Tenía diez años entonces, quizás once; pero no más que eso. Mi madre intentaba levantarme de la cama desde las ocho de la mañana de ese día. Recuerdo bien ese instante, negándome a salir de entre las sábanas argumentando un fuerte dolor de estómago, o algo as...í. El miedo al dentista a esa edad debería ser tema para debate en la Honorable Cámara de Diputados de la Nación. ¡Sí! Debería existir una ley que sancione a los padres que obligan a sus hijos pequeños, mediante métodos reconocidos de hostigamiento, a ir al dentista.
Por supuesto que mi madre uso uno de esos métodos reconocidos para hacer su voluntad esa mañana; le bastaron dos dedos en uno de lo pabellones de mis orejas y jalar hacia arriba, para dar de alta y en sólo un segundo, mi excelente actuación del dolor estomacal.
Cuando uno es niño, vive sumergido en un mundo de obediencias forzadas. Otro tema para un serio debate en la misma cámara.
Lo cierto es que así salimos aquella mañana de casa. Cinco cuadras con mi madre arrastrándome de la mano hacia la parada del colectivo.

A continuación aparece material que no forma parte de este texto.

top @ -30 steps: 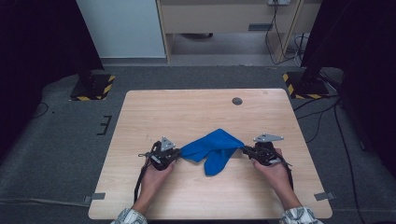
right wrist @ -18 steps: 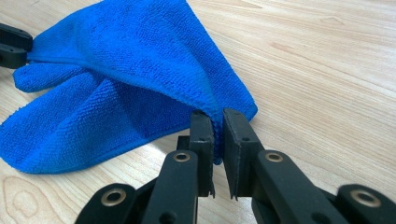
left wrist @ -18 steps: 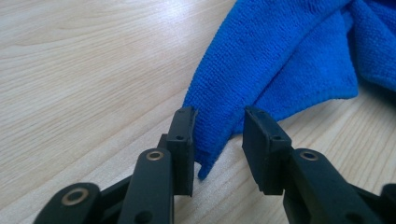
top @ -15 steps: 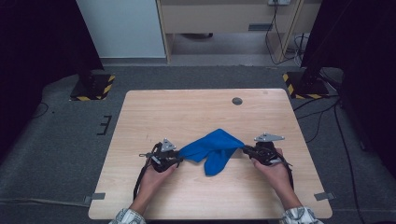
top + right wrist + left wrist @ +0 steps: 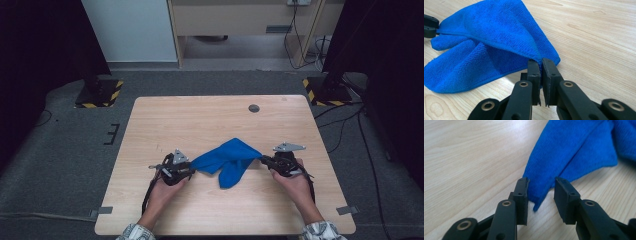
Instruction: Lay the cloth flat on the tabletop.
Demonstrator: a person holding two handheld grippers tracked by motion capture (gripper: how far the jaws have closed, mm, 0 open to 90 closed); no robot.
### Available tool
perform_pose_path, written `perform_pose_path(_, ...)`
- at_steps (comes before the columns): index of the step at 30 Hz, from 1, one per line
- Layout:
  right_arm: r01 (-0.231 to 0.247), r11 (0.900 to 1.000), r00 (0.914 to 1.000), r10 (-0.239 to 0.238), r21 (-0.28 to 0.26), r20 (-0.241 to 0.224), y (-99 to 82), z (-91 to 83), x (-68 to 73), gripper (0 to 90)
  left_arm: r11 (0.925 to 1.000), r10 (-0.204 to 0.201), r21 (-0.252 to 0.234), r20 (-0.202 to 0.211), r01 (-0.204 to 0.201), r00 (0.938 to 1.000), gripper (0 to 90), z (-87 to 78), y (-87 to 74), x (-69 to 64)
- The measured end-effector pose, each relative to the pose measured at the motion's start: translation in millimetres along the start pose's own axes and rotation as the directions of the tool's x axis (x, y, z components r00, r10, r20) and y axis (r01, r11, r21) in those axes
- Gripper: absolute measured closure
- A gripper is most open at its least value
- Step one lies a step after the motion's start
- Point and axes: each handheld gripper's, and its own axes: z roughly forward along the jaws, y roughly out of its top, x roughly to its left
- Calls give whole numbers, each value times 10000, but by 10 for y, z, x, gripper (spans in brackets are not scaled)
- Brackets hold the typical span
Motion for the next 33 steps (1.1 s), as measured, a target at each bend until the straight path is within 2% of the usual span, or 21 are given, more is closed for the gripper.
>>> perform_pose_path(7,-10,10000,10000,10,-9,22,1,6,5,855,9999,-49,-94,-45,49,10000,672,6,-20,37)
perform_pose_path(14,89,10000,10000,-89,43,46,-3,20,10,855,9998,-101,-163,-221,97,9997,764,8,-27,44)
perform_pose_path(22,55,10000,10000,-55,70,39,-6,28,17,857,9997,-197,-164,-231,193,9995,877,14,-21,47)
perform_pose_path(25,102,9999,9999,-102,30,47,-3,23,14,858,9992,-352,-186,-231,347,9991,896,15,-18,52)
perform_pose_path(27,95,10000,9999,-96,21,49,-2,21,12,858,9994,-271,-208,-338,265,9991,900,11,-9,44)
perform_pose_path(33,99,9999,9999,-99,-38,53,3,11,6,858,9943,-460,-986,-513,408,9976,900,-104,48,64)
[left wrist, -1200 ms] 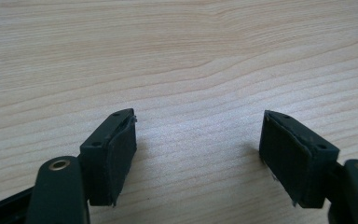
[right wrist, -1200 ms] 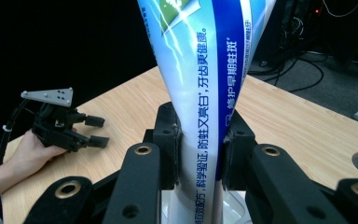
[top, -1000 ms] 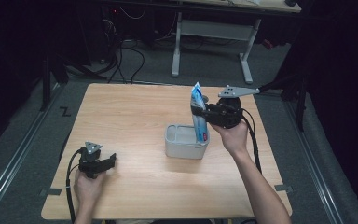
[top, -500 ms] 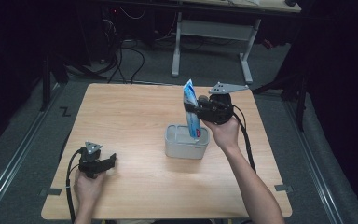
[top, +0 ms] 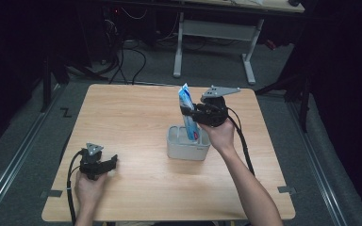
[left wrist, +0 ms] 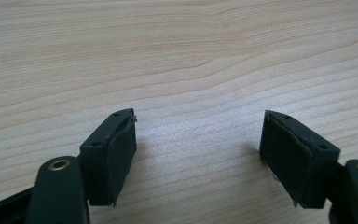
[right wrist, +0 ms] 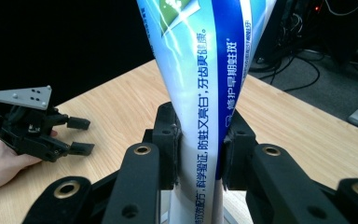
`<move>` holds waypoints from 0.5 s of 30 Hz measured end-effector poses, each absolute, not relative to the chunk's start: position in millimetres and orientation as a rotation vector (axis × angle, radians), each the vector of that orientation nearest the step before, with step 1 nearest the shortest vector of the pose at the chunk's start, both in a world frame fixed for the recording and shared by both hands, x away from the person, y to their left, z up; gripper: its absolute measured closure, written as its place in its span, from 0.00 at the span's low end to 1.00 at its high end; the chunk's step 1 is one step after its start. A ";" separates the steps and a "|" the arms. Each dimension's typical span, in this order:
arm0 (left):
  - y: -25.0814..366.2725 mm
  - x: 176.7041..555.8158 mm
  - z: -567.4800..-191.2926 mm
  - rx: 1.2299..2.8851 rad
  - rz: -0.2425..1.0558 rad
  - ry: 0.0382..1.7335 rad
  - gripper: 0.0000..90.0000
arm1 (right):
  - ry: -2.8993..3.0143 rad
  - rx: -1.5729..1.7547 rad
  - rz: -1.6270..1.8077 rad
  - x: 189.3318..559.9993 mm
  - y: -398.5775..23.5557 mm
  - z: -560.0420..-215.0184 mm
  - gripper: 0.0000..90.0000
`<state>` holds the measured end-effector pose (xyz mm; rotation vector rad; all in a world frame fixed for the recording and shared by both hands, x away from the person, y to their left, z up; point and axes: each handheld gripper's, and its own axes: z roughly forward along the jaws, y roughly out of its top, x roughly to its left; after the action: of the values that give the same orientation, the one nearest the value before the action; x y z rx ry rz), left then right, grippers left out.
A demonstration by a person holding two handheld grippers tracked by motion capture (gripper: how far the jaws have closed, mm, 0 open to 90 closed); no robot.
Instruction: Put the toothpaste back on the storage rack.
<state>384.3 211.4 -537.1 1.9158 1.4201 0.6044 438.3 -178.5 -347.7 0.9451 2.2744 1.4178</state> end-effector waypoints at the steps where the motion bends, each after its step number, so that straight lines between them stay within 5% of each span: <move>1: 211.4 384.3 -537.1 1.915 0.605 1.420 0.31 | 2.280 0.948 1.413 438.9 -178.0 -349.3 0.80; 15: 211.0 384.3 -537.1 1.919 0.608 1.419 0.31 | 2.317 0.948 1.328 439.5 -175.3 -363.1 0.79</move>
<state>384.3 211.0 -537.1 1.9192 1.4193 0.6079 439.5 -175.3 -363.1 0.9482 2.3171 1.3277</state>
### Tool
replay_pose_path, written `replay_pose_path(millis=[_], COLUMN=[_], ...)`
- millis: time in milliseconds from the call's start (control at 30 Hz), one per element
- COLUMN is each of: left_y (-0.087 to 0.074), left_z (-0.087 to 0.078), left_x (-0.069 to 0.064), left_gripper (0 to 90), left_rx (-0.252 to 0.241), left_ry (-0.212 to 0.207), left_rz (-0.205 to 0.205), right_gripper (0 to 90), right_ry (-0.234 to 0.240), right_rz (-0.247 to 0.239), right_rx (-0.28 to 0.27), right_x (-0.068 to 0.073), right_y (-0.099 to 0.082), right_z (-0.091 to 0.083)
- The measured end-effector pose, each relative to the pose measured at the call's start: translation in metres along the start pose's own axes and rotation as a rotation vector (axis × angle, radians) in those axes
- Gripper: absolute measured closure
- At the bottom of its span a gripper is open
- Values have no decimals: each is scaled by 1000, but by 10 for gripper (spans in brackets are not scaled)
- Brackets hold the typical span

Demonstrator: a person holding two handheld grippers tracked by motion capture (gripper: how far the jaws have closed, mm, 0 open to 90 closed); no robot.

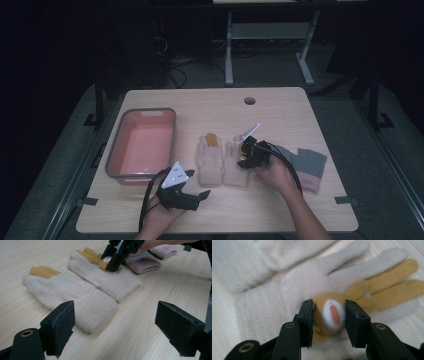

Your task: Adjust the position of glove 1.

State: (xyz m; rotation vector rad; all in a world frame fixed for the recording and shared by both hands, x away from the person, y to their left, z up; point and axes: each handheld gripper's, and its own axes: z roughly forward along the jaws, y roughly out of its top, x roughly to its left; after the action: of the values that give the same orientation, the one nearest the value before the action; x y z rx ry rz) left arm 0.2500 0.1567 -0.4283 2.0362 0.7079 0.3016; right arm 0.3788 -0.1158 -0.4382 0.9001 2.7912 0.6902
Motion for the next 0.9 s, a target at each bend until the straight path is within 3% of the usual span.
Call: replay_pose_path(millis=[67,267,467,567,800,900], left_y=[-1,0,0,-1,0,-1], left_z=[0,-1,0,2,-1,-2], left_x=[2,3,2,3,4,4], left_gripper=[164,164,164,164,164,164], left_rx=[-2,-6,2,3,-5,-10], left_ry=[-14,-12,-16,-17,-4,26], left_rz=[-26,-33,-22,-41,-39,-44], right_gripper=[613,626,628,628,628,628], right_ry=[19,9,5,-4,-16,-8], right_rz=[1,-33,-35,-59,-113,-126], right_rx=[-22,-45,-71,-78,-101,-122], right_x=[3,9,11,15,26,31], right_y=[1,2,-1,3,17,24], right_z=[-5,-18,-31,-38,-53,-57])
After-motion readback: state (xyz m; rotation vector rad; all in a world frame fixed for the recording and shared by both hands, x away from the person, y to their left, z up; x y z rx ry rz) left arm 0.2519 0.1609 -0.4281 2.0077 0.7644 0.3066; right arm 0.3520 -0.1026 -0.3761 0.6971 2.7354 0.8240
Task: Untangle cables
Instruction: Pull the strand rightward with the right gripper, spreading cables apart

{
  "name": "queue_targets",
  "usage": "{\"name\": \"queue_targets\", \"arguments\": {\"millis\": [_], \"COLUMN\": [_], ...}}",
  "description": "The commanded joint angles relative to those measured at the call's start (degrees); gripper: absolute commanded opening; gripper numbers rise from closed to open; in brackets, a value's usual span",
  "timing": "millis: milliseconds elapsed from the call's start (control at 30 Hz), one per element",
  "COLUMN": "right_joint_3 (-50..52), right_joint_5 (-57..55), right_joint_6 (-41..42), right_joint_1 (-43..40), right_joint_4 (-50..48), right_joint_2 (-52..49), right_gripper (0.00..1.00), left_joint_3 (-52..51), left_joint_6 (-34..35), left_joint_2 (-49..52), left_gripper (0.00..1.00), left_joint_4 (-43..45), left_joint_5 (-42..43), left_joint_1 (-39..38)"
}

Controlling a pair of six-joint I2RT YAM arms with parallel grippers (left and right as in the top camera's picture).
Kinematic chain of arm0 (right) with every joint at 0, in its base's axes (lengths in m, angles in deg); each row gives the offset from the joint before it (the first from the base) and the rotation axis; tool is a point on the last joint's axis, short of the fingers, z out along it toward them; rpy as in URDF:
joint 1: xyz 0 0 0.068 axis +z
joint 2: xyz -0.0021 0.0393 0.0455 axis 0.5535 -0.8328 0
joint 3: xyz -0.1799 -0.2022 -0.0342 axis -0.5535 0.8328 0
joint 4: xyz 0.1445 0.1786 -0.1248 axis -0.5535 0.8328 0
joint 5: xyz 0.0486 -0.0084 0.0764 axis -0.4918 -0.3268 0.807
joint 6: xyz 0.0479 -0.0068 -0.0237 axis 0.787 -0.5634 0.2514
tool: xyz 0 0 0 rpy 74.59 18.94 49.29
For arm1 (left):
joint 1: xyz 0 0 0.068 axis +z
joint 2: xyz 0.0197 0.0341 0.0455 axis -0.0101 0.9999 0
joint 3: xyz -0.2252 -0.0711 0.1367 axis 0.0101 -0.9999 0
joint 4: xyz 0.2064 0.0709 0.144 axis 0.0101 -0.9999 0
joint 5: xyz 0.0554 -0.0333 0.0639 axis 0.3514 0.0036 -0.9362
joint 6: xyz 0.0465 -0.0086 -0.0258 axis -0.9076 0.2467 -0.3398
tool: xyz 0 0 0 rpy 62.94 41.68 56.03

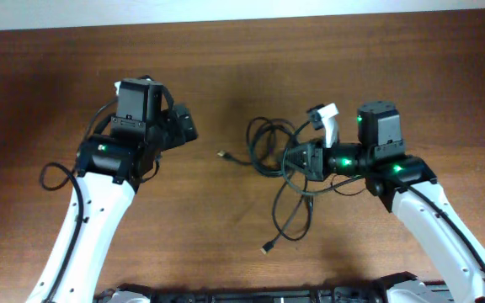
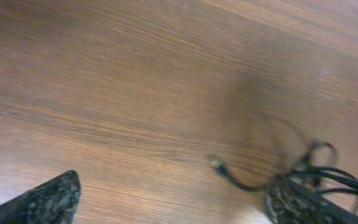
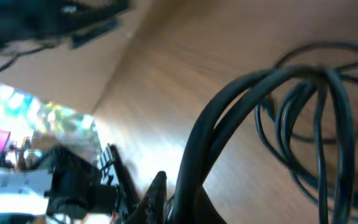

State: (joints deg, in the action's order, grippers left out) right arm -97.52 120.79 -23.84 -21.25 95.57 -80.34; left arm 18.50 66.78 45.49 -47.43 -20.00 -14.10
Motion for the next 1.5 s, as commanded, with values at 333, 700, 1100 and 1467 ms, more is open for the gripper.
{"name": "queue_targets", "arguments": {"millis": [333, 700, 1100, 1467], "right_joint_3": [-0.3, -0.3, -0.3, -0.3], "right_joint_5": [14.5, 17.5, 17.5, -2.1], "right_joint_6": [-4.7, -0.6, 1.2, 1.2], "right_joint_1": [0.7, 0.7, 0.7, 0.7], "right_joint_4": [-10.3, -16.3, -17.3, -14.8], "right_joint_2": [1.1, 1.1, 1.1, 1.0], "right_gripper": [0.04, 0.04, 0.04, 0.04], "left_joint_3": [0.5, 0.5, 0.5, 5.0], "left_joint_6": [-14.5, -14.5, -14.6, -14.5], "left_joint_2": [12.3, 25.2, 25.4, 11.1], "left_gripper": [0.99, 0.6, 0.0, 0.0], "left_joint_4": [5.3, 3.7, 3.5, -11.3], "left_joint_5": [36.0, 40.4, 27.6, 8.6], "left_joint_1": [0.2, -0.4, -3.3, 15.1]}}
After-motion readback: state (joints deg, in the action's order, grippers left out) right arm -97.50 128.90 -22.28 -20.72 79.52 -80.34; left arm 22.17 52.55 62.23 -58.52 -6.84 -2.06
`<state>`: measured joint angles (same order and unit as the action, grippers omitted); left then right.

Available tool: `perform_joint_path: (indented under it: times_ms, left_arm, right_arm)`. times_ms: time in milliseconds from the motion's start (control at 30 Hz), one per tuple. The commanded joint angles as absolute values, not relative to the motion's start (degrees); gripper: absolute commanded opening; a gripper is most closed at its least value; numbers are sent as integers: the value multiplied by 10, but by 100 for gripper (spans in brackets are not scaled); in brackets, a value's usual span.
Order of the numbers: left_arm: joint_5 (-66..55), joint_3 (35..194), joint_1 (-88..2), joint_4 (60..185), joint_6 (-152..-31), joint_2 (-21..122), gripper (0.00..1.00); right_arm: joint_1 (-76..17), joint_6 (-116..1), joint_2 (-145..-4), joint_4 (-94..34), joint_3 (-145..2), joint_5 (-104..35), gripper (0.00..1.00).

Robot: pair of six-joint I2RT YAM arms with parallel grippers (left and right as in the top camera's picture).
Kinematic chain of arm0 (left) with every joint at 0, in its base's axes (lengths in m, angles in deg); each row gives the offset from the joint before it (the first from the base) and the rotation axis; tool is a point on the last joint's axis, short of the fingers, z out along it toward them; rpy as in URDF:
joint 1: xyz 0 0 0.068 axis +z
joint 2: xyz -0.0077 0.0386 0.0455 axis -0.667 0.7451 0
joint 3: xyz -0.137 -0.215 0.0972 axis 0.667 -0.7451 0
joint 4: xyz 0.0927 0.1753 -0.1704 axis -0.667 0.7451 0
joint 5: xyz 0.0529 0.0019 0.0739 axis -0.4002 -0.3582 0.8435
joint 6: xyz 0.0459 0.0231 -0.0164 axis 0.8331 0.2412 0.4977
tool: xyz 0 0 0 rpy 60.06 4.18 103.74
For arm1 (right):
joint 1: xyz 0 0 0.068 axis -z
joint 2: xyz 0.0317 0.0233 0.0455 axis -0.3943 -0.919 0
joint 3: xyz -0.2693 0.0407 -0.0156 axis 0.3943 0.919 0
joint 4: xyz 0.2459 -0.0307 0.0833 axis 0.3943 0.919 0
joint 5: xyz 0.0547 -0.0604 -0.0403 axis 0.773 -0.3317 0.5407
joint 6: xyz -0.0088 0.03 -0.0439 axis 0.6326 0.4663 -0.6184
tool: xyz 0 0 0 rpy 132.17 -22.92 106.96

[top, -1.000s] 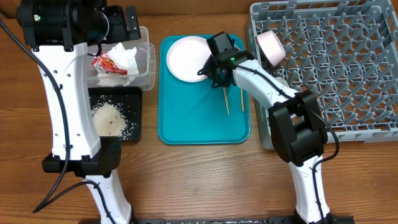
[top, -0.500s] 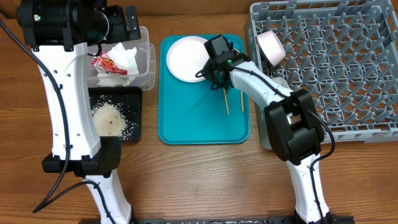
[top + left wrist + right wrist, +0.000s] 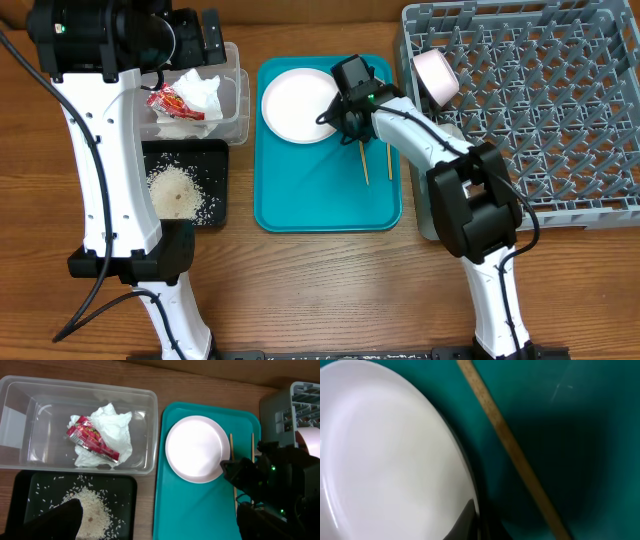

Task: Sort waste into correct bins and load items into the dishwasher
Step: 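Lift the white plate with the right gripper and stand it in the rack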

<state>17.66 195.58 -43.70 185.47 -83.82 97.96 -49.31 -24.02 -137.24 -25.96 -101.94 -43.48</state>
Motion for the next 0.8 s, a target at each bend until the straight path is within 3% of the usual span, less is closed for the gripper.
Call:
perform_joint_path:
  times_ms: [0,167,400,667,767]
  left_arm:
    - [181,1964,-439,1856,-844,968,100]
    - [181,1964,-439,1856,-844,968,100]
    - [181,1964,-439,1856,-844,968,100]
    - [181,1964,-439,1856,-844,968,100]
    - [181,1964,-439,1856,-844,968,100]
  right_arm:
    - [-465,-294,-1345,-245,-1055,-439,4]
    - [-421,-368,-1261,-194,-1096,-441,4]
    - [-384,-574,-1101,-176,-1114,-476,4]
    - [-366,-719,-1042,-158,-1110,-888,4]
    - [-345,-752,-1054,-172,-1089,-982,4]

El bajo Belgrano es un barrio tranquilo, como cualquier otro de Buenos Aires; pero se convierte en un infierno ni bien uno asoma la nariz a la Avenida del Libertador. Otro sufrimiento gratuito.
A los lloriqueos esperaba junto a mi madre en la avenida, la llegada del 29, que baja desde Olivos y corta toda la capital hasta La Boca. Nosotros íbamos al microcentro, muy cerca del obelisco. Era ahí, donde atendía el maldito dentista de la mutual.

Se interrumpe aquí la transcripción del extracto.